Sunday, 16 January 2005 - 8:45 AM

This presentation is part of: Community Health Care of Older Adults

An Evaluation of the Development of Community Caregiving Coalitions

Nancy P. Kropf, PhD, University of Georgia, Ronda Tally, PhD, Rosalynn Carter Center, and Terry Elder, MA, Rosalynn Carter Center.

With a greater number of older adults in our population, communities may struggle with ways to provide comprehensive support to caregivers and families who provide care to older members. Coalitions provide an alliance of disparate systems to address community needs and tasks, and provide a power base for political advocacy (Armbruster, et al., 1999; Dluhy, 1999). This research is a formative evaluation of six caregiving coalitions that were developed to enhance community caregiving competence within a southern state. The goal was to bring together disparate stakeholders including family caregivers, local businesses, formal service providers, and healthcare personnel. Data were collected 18 months after the initial construction of the six coalitions.

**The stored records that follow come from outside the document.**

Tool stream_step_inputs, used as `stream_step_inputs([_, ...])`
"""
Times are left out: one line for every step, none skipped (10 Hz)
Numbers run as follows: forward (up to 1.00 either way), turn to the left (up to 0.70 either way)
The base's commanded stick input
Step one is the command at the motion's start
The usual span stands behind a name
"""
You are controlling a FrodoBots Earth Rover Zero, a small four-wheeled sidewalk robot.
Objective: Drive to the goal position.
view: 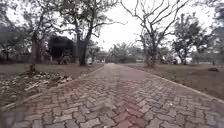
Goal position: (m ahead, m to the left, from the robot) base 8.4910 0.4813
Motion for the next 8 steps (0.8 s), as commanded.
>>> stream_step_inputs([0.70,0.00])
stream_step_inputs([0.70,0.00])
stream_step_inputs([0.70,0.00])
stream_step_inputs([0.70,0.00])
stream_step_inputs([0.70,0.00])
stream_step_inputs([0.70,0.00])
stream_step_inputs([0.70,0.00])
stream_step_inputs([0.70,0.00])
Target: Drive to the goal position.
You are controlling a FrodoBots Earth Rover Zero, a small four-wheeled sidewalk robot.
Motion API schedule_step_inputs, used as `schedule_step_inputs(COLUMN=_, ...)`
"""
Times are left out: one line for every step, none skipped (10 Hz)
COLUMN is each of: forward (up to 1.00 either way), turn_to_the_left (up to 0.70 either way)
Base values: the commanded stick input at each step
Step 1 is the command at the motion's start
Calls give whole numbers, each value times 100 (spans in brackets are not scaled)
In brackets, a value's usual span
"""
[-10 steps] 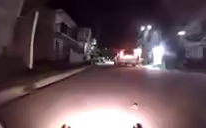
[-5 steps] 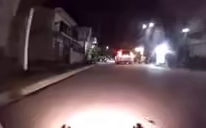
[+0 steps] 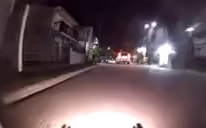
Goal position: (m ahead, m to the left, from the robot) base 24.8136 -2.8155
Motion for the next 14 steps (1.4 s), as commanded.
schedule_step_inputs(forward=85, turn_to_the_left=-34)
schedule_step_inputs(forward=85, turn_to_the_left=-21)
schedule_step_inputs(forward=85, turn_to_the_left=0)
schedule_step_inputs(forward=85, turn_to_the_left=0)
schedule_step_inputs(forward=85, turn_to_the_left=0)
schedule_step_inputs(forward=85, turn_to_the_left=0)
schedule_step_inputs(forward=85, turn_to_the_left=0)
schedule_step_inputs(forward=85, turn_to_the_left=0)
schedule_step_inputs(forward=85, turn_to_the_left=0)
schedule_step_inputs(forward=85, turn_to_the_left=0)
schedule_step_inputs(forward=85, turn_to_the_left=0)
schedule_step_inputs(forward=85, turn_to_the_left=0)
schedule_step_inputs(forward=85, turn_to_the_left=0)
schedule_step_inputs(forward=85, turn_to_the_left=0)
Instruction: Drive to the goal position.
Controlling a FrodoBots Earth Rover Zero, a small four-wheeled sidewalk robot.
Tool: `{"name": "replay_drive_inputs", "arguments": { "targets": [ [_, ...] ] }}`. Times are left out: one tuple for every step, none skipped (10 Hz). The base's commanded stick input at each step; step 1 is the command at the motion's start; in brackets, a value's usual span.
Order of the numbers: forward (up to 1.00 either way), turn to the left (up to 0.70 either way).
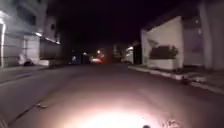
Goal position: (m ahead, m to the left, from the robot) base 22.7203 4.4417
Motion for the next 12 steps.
{"name": "replay_drive_inputs", "arguments": {
  "targets": [
    [0.7,0.0],
    [0.7,0.0],
    [0.7,0.0],
    [0.7,0.0],
    [0.7,0.0],
    [0.7,0.0],
    [0.7,0.0],
    [0.7,-0.35],
    [0.7,-0.35],
    [0.7,-0.35],
    [0.7,-0.35],
    [0.7,-0.35]
  ]
}}
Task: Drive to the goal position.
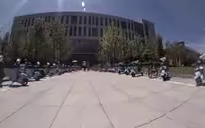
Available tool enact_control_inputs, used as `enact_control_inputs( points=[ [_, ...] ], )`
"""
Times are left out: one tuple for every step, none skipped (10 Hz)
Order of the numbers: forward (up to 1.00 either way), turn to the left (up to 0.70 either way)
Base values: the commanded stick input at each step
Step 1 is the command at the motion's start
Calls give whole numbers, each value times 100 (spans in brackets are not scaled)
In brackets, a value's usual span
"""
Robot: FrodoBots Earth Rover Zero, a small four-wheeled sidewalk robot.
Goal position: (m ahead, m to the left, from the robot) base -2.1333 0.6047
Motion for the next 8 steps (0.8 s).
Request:
enact_control_inputs(
  points=[
    [53, 0],
    [53, 0],
    [53, 0],
    [53, 0],
    [53, 0],
    [53, 0],
    [53, 0],
    [53, 0]
  ],
)
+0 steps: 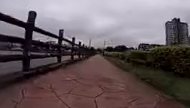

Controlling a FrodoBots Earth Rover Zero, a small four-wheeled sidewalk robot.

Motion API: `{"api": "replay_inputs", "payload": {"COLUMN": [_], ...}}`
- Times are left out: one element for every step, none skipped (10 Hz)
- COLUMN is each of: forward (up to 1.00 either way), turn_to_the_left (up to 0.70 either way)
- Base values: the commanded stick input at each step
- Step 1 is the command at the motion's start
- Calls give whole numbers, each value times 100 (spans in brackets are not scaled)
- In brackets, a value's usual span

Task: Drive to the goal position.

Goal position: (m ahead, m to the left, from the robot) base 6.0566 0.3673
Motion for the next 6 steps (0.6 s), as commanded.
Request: {"api": "replay_inputs", "payload": {"forward": [100,100,100,100,100,100], "turn_to_the_left": [0,0,0,0,0,0]}}
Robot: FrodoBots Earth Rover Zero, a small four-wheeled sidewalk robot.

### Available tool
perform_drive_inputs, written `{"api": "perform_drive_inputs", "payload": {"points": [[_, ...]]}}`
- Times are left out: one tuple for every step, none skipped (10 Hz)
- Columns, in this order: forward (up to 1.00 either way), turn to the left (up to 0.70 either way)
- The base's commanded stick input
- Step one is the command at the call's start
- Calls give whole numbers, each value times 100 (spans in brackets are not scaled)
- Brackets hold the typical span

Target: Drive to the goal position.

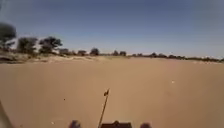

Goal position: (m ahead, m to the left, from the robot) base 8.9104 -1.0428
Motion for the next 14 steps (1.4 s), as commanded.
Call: {"api": "perform_drive_inputs", "payload": {"points": [[70,0],[70,0],[70,0],[70,0],[70,0],[70,0],[70,0],[70,0],[70,0],[70,0],[70,0],[70,0],[70,0],[70,0]]}}
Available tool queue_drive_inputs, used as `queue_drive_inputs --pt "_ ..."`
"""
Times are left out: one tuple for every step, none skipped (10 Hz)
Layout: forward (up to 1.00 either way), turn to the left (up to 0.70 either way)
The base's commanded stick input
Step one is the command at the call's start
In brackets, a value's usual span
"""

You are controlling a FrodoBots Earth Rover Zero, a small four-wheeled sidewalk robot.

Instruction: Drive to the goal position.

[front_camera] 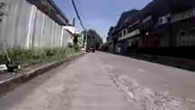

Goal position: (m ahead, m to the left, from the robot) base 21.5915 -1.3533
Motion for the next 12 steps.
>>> queue_drive_inputs --pt "1.00 0.07" --pt "1.00 0.06" --pt "1.00 0.04" --pt "1.00 0.08" --pt "1.00 0.12" --pt "1.00 0.16" --pt "1.00 0.20" --pt "1.00 0.04" --pt "1.00 0.03" --pt "1.00 0.03" --pt "1.00 0.03" --pt "1.00 0.03"
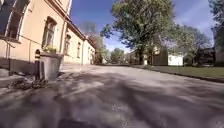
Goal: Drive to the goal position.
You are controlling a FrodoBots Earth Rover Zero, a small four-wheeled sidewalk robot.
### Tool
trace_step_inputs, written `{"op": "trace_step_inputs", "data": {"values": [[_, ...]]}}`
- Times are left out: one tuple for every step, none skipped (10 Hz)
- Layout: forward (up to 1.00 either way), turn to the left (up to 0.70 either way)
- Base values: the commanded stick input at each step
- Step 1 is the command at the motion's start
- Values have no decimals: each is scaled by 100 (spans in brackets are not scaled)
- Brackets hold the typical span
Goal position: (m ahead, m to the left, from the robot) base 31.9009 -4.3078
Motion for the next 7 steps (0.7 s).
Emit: {"op": "trace_step_inputs", "data": {"values": [[100, 0], [100, 0], [100, 0], [100, 0], [100, 0], [100, 0], [100, 0]]}}
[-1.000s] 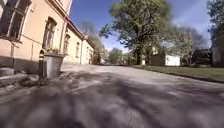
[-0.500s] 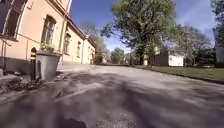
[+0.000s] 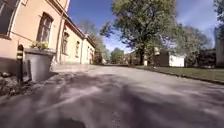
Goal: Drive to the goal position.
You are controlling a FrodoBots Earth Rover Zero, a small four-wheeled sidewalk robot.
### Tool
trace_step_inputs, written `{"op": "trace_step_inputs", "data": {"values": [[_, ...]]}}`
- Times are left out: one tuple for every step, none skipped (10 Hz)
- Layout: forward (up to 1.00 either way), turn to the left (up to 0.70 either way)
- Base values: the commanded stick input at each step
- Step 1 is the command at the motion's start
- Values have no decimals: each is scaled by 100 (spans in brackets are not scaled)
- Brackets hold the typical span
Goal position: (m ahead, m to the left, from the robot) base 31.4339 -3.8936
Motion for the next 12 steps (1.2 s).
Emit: {"op": "trace_step_inputs", "data": {"values": [[100, 0], [100, 0], [100, 0], [100, 0], [100, 0], [100, 0], [100, 0], [100, 0], [100, 0], [100, 0], [100, 0], [100, 0]]}}
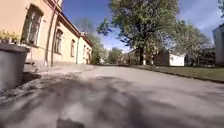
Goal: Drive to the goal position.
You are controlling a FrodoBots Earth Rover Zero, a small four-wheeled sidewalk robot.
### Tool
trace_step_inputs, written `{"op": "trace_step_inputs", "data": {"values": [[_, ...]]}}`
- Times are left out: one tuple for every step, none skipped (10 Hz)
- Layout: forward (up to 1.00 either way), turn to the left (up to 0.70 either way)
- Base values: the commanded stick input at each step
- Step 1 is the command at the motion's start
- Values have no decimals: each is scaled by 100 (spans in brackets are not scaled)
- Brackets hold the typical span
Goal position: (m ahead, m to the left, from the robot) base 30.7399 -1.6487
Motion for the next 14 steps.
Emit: {"op": "trace_step_inputs", "data": {"values": [[100, 0], [99, 0], [97, 0], [95, 0], [96, 0], [96, 0], [96, 0], [96, 0], [96, 0], [96, 0], [96, 0], [96, 0], [100, 0], [100, 0]]}}
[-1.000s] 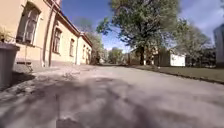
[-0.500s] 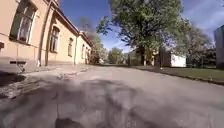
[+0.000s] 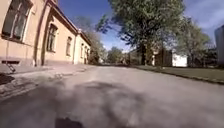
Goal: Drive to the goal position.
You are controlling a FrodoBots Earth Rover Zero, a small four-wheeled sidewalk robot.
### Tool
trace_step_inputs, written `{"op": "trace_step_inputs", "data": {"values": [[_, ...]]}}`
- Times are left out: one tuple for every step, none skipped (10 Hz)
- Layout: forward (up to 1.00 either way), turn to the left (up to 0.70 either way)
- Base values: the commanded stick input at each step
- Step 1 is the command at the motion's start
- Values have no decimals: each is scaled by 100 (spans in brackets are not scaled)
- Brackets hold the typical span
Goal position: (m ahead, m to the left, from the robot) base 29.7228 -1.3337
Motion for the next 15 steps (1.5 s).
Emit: {"op": "trace_step_inputs", "data": {"values": [[100, 0], [100, 0], [100, 0], [100, 0], [100, 12], [100, 39], [100, 6], [100, 0], [100, 0], [100, 0], [100, 8], [100, 26], [100, 0], [100, 0], [100, 0]]}}
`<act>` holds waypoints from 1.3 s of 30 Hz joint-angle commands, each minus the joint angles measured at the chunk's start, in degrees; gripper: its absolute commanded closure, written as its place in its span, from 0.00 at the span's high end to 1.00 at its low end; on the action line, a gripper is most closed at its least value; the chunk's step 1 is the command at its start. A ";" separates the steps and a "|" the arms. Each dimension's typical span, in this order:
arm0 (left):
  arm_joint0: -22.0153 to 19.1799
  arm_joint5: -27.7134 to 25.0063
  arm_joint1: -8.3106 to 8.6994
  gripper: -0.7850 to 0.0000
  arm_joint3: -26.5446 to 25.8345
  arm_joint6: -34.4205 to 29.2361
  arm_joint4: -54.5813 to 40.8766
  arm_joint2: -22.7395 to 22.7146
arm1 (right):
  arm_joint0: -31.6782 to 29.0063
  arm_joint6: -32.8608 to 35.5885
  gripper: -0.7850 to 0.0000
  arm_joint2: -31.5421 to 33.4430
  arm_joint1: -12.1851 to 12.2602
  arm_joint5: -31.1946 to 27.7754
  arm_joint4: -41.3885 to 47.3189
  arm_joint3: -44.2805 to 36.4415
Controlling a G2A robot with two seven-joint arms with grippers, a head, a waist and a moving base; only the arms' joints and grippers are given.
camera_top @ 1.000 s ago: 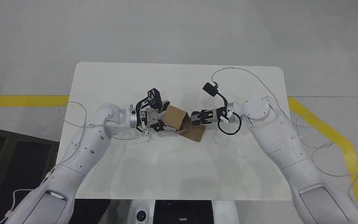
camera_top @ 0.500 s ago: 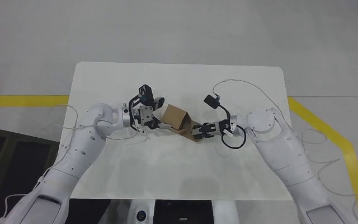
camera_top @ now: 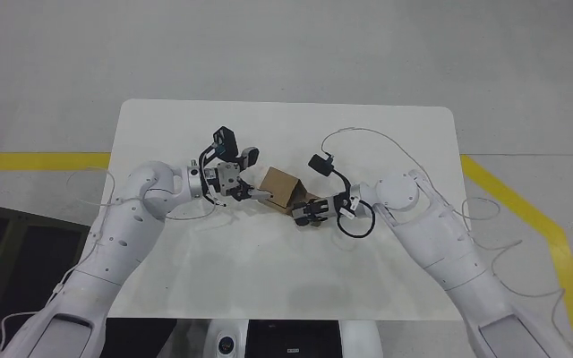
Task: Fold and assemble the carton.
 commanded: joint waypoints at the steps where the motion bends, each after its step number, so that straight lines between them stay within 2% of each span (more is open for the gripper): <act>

In an effort to analyze the structure, process, and outcome of the coalitions, several methodologies were included within the evaluation. A document analysis was conducted of all coalition meetings (N = 52 sets of minutes). In addition, a focus group and phone interviews were conducted for a sample of coalitions participations (N=18). Lastly, a survey of coalition effectiveness was constructed based upon a conceptual framework for coalition building (Mizrahi & Rosenthal, 2001). The survey was distributed to all coalition members within the state (N=91, 54% response rate).

The findings from this mixed method evaluation reveal several structural and procedural trends in developing the coalitions. Structurally, coalitions in rural areas (n=4) proceeded differently than urban/suburban in constructing coalitions. Rural areas took more time in developing an infrastructure (3 membership meetings in the first year for urban coalitions, and 1 or 0 for rural). Once established, however, rural coalitions contained a higher number of members (M=19.75 individuals per meeting) than the urban/suburban coalitions (M=7.3 members per meeting). Other structural issues that were examined included coalitions meeting schedules, and development of a leadership infrastructure. In analyzing membership composition, no differences were determined by participant role (e.g. family member, formal service provider) in coalitions by location (rural/urban).

Procedural issues were also addressed within the analysis. In determining reasons for participating in a coalition, differences did exist by participant role. Health and human service professionals were more likely than others to be part of the coalition because of a commitment to caregiving (Chi sq., p.=000). Participants also reported high levels of satisfaction about the impact that coalitions were having on caregiving in the communities. However, family caregiviers reported the lowest level of satisfaction compared to other members of the coalition (F-2.39, p.=05).

Lastly, interview data provided information about sustainability of the coalitions. A content analysis was completed of the various interviews, and emerging themes were identified. From the interviews, a major concern was the need for a statewide infrastructure to provide coordination across the six coalitions. In addition, coalition members voiced concerns about ways to publicize and raise awareness of caregiving issues through local media and services. Finally, respondents from more remote counties reported that managing vast geographic areas attenuated the ability of the coalition to impact caregiving in more rural locations.

Implications for coalition development, support, and sustainability are presented.